- Alexander Hamilton Preparatory Academy sign being placed in early 2008.

Location
- 310 Cherry Street Elizabeth, Union County, New Jersey 07208 United States
- 40°40′05″N 74°13′18″W﻿ / ﻿40.6680°N 74.2217°W

Information
- Other name: AHPA
- Former names: Alexander Hamilton Junior High School No. 2 Alexander Hamilton Middle School
- School type: Public high school Preparatory High School
- Established: September 9, 2009
- Status: Opened
- School board: Elizabeth Board of Education (EBOE)
- School district: Elizabeth Public Schools
- School number: School No. 80 (Main) School No. 80A (Annex)
- School code: 80AHPA
- NCES School ID: 340459003043
- Principal: George E. Mikros
- Faculty: 63.0 FTEs
- Grades: 9-12
- Enrollment: 1,015 (as of 2024–25)
- Student to teacher ratio: 16.1:1
- Classes offered: AP College Classes | AVID (Advancement Via Individual Determination)
- Campus: Urban
- Color: Gold Navy Blue
- Slogan: "Today's Learners, Tomorrow's Leaders!"
- Mascot: Lions
- Rival: Elizabeth High School-Frank J. Cicarell Academy
- Accreditation: Middle States Association of Colleges and Schools
- USNWR ranking: 419 in New Jersey;
- National ranking: 1,019 in US;
- Website: hamilton.epsnj.org

= Alexander Hamilton Preparatory Academy =

High school in Union County, New Jersey, US

Alexander Hamilton Preparatory Academy (abbreviated as AHPA) is a four-year comprehensive public high school located in Elizabeth, in Union County, in the U.S. state of New Jersey, operating as part of Elizabeth Public Schools. The academy accepts students in ninth through twelfth grades in Elizabeth who have passed the requirements for enrollment. The academy is operated by the Elizabeth Board of Education. The school has been accredited by the Middle States Association of Colleges and Schools Commission on Elementary and Secondary Schools since 2013. The school's college-preparatory curriculum prepares students for four-year colleges and universities.

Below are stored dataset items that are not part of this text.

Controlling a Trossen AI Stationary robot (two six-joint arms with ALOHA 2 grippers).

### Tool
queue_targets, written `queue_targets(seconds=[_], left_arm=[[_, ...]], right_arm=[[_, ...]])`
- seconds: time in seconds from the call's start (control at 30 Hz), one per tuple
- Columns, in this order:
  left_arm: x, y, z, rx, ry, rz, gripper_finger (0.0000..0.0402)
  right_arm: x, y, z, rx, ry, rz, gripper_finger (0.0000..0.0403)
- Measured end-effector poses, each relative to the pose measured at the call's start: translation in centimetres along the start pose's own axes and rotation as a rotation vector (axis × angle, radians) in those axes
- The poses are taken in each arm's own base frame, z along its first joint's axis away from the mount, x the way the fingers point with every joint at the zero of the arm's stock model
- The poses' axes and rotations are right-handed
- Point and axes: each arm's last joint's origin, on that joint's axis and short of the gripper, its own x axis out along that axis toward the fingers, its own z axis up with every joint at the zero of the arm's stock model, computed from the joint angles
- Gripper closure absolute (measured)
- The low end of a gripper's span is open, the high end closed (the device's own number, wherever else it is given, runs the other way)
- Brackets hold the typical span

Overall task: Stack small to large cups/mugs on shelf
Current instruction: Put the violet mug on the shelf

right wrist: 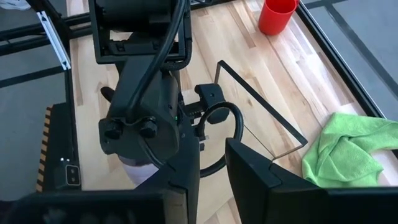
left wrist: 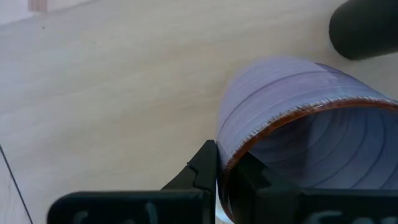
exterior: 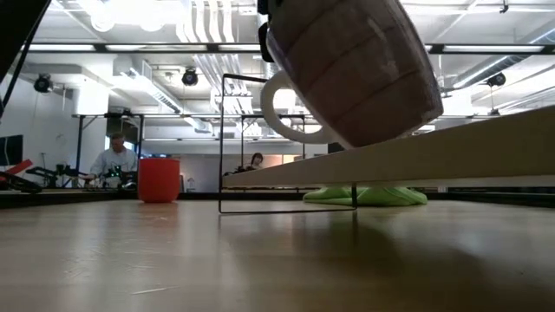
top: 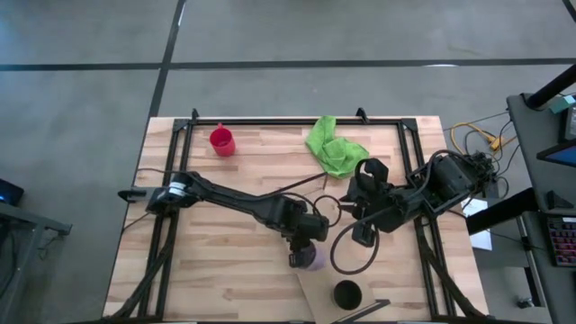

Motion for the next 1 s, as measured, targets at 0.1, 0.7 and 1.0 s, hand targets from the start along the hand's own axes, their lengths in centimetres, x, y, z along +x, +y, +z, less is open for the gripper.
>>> queue_targets(seconds=[0.1,0.7,1.0], left_arm=[[0.0,-0.1,0.1,0.0,-0.011,-0.005,0.0401],[0.0,-0.1,0.1,0.001,-0.015,-0.01,0.0391],[0.0,-0.3,0.1,0.0,-0.002,-0.054,0.039]], right_arm=[[0.0,0.0,0.0,0.001,0.004,0.006,0.033],[1.2,4.7,-5.0,0.199,0.194,0.047,0.035],[5.0,6.0,-7.5,0.324,0.245,-0.058,0.035]])
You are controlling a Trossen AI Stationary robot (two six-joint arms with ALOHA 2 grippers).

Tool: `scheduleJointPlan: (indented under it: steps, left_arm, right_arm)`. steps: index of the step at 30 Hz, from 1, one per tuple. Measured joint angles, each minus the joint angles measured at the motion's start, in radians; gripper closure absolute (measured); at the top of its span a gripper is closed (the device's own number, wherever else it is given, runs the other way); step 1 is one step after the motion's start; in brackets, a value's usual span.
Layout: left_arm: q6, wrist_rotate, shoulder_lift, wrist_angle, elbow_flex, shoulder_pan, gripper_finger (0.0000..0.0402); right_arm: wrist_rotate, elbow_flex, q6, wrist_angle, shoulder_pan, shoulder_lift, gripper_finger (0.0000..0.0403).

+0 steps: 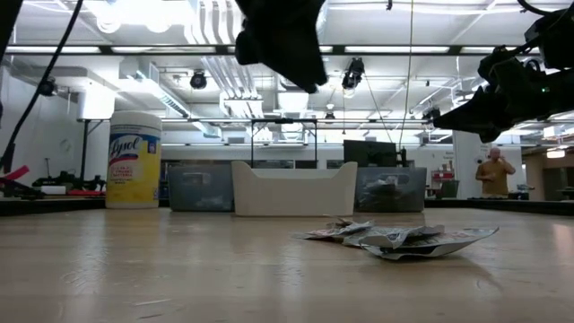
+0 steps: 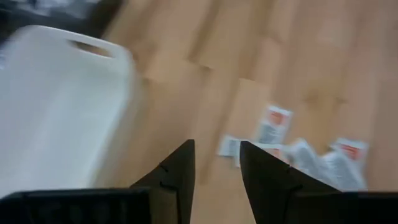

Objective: Pick & Place First Aid Supplies
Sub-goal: Put the orange ointment pack into the white bin

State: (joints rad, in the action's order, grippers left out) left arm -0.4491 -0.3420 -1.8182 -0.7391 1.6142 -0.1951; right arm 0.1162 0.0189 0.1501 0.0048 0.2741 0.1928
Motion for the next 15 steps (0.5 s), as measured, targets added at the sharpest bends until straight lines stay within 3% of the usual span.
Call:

As of the 2024–25 school year, the school had an enrollment of 1,015 students and 63.0 classroom teachers (on an FTE basis), for a student–teacher ratio of 16.1:1. There were 691 students (68.1% of enrollment) eligible for free lunch and 134 (13.2% of students) eligible for reduced-cost lunch.

==Awards, recognition and rankings==
The school was the 46th-ranked public high school in New Jersey out of 328 schools statewide according to U.S. News & World Report.

The school was the 204th-ranked public high school in New Jersey out of 339 schools statewide in New Jersey Monthly magazine's September 2014 cover story on the state's "Top Public High Schools", using a new ranking methodology. The school was the 303rd-ranked public high school in New Jersey out of 328 schools statewide in New Jersey Monthly magazine's September 2012 cover story on the state's "Top Public High Schools", the first time that the school was included in the magazine's rankings.

==Alexander Hamilton Preparatory 9th Grade Academy (80A)==
The Alexander Hamilton Preparatory Academy 9th Grade Academy (80A) is located at 1003 North Broad Street.

==History==
The Alexander Hamilton Preparatory Academy was transformed into the school it is today during the summer of 2008.

==Athletics==
The Alexander Hamilton Preparatory Academy does not have its own athletic teams.